Rural Leaders urge NPPD wind investment

Lyons, Nebraska - Center for Rural Affairs released a letter signed by 28 rural and small town community leaders in medicine, education, agriculture, business, economic development and the faith community, urging the Nebraska Public Power District (NPPD) to make investments in rural and small town Nebraska’s energy future by purchasing locally produced wind power at today’s historically low rates.

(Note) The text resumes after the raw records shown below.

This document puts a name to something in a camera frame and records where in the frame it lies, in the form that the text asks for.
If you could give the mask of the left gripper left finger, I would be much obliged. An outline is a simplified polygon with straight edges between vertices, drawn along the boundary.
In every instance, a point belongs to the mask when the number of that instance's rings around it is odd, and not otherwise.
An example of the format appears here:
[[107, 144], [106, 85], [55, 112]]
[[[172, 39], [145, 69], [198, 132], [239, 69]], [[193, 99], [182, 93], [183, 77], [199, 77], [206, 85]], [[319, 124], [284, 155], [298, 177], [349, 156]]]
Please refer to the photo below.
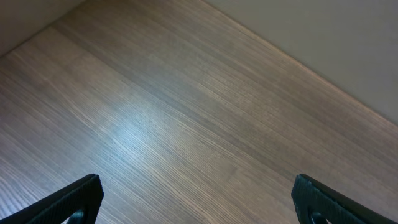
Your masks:
[[48, 197], [3, 218], [1, 223], [94, 223], [103, 197], [99, 175], [88, 174]]

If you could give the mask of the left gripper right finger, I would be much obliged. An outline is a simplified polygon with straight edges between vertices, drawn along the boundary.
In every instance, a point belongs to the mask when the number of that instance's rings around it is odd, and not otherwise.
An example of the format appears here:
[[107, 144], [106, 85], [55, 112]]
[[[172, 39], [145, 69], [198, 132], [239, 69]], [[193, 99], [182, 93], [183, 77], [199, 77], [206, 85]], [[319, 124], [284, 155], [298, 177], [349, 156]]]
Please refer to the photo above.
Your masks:
[[291, 197], [300, 224], [397, 224], [305, 174], [296, 176]]

“An investment in Nebraska wind power is an investment in the future of our communities, and that’s crucial to all of us,” June Simpson, Silver Hills Winery, Burt County, Nebraska

“The affordability of wind energy and the local economic development these technologies create, along with growing health concerns, all require that we take advantage of the present opportunity,” said Simpson.
According to Lu Nelsen of the Center for Rural Affairs, the NPPD board of directors will vote on Friday, October 11th, on increasing the district’s wind energy purchases.
“This is a crucial vote, because the NPPD board has a chance to have a much greater positive impact on our state and communities by increasing their investment in wind energy,” said Nelsen. “Wind energy has never been cheaper, increasing our investment now will help us move away from dirtier energy sources, and it brings economic opportunities to our rural communities. The same tired arguments, focusing on cost and intermittency, lose credibility each day as utilities in bordering states continue to invest in their local economies.”
The joint letter also focuses on the economic potential of wind energy development, and points out that, unfortunately, Nebraska ranks only 25th in installed wind capacity, far behind neighboring states like Iowa, South Dakota, Kansas, and Colorado but also behind such states as Indiana, Minnesota, New Mexico, and Oklahoma.
“The economic development potential these investments create can be astounding,” added Patty Plugge, Burt County Economic Development Director. “Wind power installations result in total county-level personal income of approximately $11,000 per megawatt and create an additional 0.5 jobs per megawatt.”
“All of us depend on reliable, affordable electricity,” concluded Nelsen. “However, the $2.7 billion dollars Nebraskans spend annually to meet our electricity needs can be managed more productively. More of it should be invested in purchasing Nebraska wind energy.”